このような背景において、溶液状態に近い生体高分子の構造を高分解能で解析することを可能にしたクライオ電子顕微鏡法(Cryo-EM)の発展は、構造生物学、ひいては生命科学全体に革命をもたらしました。2017年のノーベル化学賞は、このクライオEMによる生体高分子構造解析法の開発に貢献したジャック・デュボシェ、ヨアヒム・フランク、リチャード・ヘンダーソンに授与されました。これは、化学が物理学や生物学とどのように深く結びつき、新たな解析技術が生化学的な理解をどのように深めるかを示す顕著な例と言えます。本稿では、この画期的な技術の原理と詳細、そしてそれがもたらした影響について掘り下げて解説します。
クライオ電子顕微鏡法の原理と技術詳細
クライオ電子顕微鏡法は、凍結した溶液中の試料を電子顕微鏡で観察し、得られた大量の二次元投影像から三次元構造を再構成する手法です。

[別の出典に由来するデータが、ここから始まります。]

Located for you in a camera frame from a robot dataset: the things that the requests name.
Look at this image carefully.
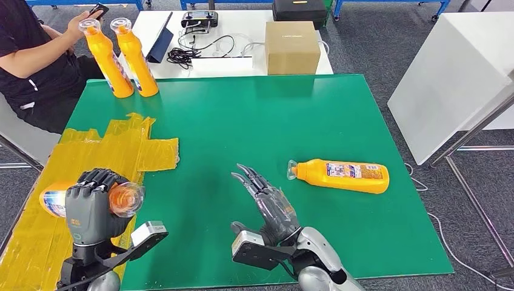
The person's right hand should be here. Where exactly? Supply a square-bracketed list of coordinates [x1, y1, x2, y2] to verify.
[66, 10, 106, 41]

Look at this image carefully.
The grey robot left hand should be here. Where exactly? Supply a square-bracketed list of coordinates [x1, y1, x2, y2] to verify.
[65, 169, 136, 246]

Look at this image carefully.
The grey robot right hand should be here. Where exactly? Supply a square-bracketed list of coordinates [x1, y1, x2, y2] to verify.
[230, 162, 302, 247]

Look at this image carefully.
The black smartphone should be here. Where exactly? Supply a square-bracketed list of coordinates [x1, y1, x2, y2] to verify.
[87, 2, 110, 21]

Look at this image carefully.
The orange plastic bottle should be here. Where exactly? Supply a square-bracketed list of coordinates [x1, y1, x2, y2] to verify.
[39, 181, 145, 219]
[109, 18, 159, 98]
[78, 18, 135, 99]
[286, 158, 390, 195]

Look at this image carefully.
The blue metal rack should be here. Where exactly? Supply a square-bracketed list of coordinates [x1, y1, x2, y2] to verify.
[24, 0, 153, 12]
[332, 0, 453, 23]
[179, 0, 274, 12]

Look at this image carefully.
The yellow tape sheet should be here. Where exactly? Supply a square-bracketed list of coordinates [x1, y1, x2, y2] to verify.
[0, 113, 180, 291]

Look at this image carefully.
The person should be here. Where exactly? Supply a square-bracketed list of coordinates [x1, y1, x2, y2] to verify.
[0, 0, 106, 135]

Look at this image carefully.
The dark blue tablet case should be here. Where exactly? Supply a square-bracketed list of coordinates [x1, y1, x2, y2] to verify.
[145, 11, 174, 64]

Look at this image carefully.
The grey chair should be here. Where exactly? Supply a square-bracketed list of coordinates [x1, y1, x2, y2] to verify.
[0, 94, 62, 173]

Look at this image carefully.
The black remote controller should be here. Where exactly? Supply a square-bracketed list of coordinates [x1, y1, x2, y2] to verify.
[181, 10, 219, 35]

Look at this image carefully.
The brown cardboard box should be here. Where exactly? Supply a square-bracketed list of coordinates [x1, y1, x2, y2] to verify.
[264, 21, 322, 76]

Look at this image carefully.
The black hard case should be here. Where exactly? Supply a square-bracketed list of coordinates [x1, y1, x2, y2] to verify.
[272, 0, 328, 30]

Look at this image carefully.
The white side table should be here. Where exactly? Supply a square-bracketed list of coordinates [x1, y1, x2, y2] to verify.
[387, 12, 514, 166]

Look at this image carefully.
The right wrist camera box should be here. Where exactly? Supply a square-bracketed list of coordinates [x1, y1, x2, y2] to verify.
[231, 230, 298, 271]

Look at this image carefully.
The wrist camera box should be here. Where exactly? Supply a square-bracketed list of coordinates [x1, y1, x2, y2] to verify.
[80, 221, 170, 278]
[231, 230, 298, 271]

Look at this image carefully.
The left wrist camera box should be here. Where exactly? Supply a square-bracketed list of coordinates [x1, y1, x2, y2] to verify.
[80, 221, 170, 278]

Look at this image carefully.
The black cable bundle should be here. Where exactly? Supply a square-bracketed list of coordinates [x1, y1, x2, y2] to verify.
[166, 35, 236, 71]

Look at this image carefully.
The white floor cable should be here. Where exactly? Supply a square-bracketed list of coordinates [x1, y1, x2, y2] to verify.
[403, 162, 514, 291]

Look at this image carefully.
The silver metal frame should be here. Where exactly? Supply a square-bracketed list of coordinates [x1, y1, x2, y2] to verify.
[429, 92, 514, 282]

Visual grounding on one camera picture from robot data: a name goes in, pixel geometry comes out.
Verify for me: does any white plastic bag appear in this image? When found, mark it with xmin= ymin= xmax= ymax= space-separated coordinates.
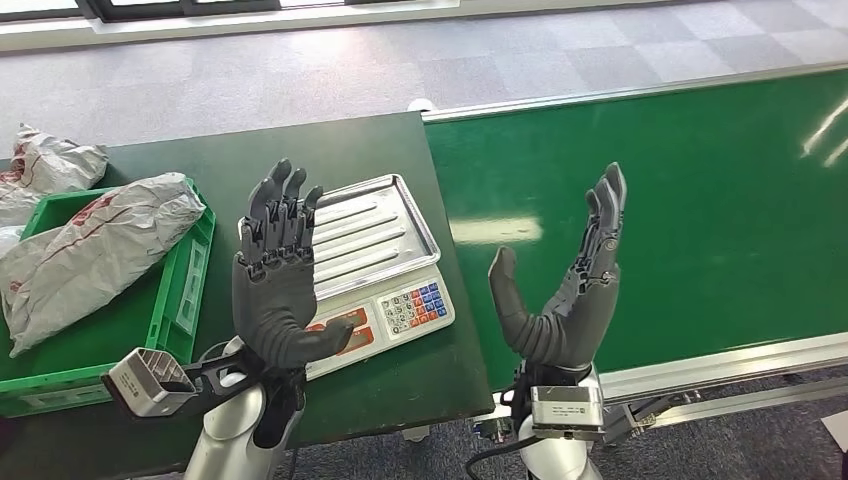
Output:
xmin=0 ymin=188 xmax=44 ymax=229
xmin=0 ymin=225 xmax=25 ymax=261

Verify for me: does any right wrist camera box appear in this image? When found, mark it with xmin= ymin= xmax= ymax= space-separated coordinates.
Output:
xmin=510 ymin=362 xmax=607 ymax=443

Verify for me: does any crumpled grey mailer red print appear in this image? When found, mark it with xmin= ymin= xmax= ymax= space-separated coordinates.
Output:
xmin=0 ymin=123 xmax=109 ymax=197

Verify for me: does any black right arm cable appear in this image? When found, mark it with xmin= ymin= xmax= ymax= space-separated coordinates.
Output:
xmin=464 ymin=433 xmax=531 ymax=480

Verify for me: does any grey plastic mailer package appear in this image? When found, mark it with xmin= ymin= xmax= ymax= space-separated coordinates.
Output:
xmin=0 ymin=172 xmax=208 ymax=359

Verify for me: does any white electronic weighing scale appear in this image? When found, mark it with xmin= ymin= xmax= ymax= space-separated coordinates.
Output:
xmin=238 ymin=173 xmax=457 ymax=383

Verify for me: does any white paper sheet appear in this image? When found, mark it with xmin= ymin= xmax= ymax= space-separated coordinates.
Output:
xmin=820 ymin=410 xmax=848 ymax=456

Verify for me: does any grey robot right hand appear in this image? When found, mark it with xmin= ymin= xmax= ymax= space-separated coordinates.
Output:
xmin=488 ymin=162 xmax=628 ymax=371

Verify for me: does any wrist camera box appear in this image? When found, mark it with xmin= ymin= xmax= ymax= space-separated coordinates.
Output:
xmin=100 ymin=344 xmax=266 ymax=423
xmin=510 ymin=362 xmax=607 ymax=443

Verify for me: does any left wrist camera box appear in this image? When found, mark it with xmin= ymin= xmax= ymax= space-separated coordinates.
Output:
xmin=100 ymin=344 xmax=266 ymax=423

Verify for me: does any green plastic crate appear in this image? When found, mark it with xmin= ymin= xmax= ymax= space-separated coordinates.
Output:
xmin=0 ymin=177 xmax=217 ymax=420

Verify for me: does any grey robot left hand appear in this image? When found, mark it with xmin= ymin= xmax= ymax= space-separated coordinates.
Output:
xmin=231 ymin=157 xmax=356 ymax=372

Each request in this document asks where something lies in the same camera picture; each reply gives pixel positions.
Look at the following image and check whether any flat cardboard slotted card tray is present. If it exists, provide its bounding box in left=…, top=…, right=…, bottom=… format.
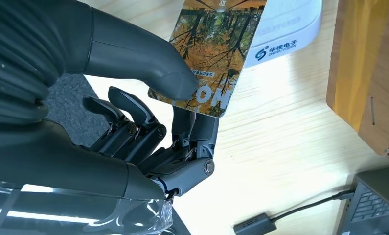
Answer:
left=326, top=0, right=389, bottom=171

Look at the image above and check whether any black USB hub with cable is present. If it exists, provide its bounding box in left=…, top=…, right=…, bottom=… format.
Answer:
left=233, top=189, right=355, bottom=235

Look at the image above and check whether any grey laptop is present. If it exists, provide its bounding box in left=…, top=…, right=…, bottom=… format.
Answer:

その核心的な技術は以下の要素から構成されます。
1. 試料の急速凍結(Vitrification)
生体試料を電子顕微鏡で観察するには、試料を真空下に置く必要があります。しかし、水溶液中の生体試料を単純に凍結させると、氷結晶が生成し、これが試料の構造を破壊したり、コントラストを低下させたりする問題が生じます。この問題を解決したのが、液体エタンなどの冷却剤に試料溶液を極めて短時間(ミリ秒オーダー)で浸漬することで、非晶質の氷(アモルファス氷)として凍結させる急速凍結法です。ジャック・デュボシェらは、このガラス化凍結技術(vitrification)を開発し、生体高分子を溶液中のネイティブに近い状態で固定することに成功しました。試料溶液は、数マイクロリットルの量が、電子顕微鏡用のグリッド(通常はカーボンや金などの薄膜が張られたメッシュ)上に載せられ、余分な水分がブロッティングペーパーで取り除かれた後、急速凍結されます。これにより、氷結晶の成長を抑え、分子がランダムな配向でアモルファス氷中に捕捉されます。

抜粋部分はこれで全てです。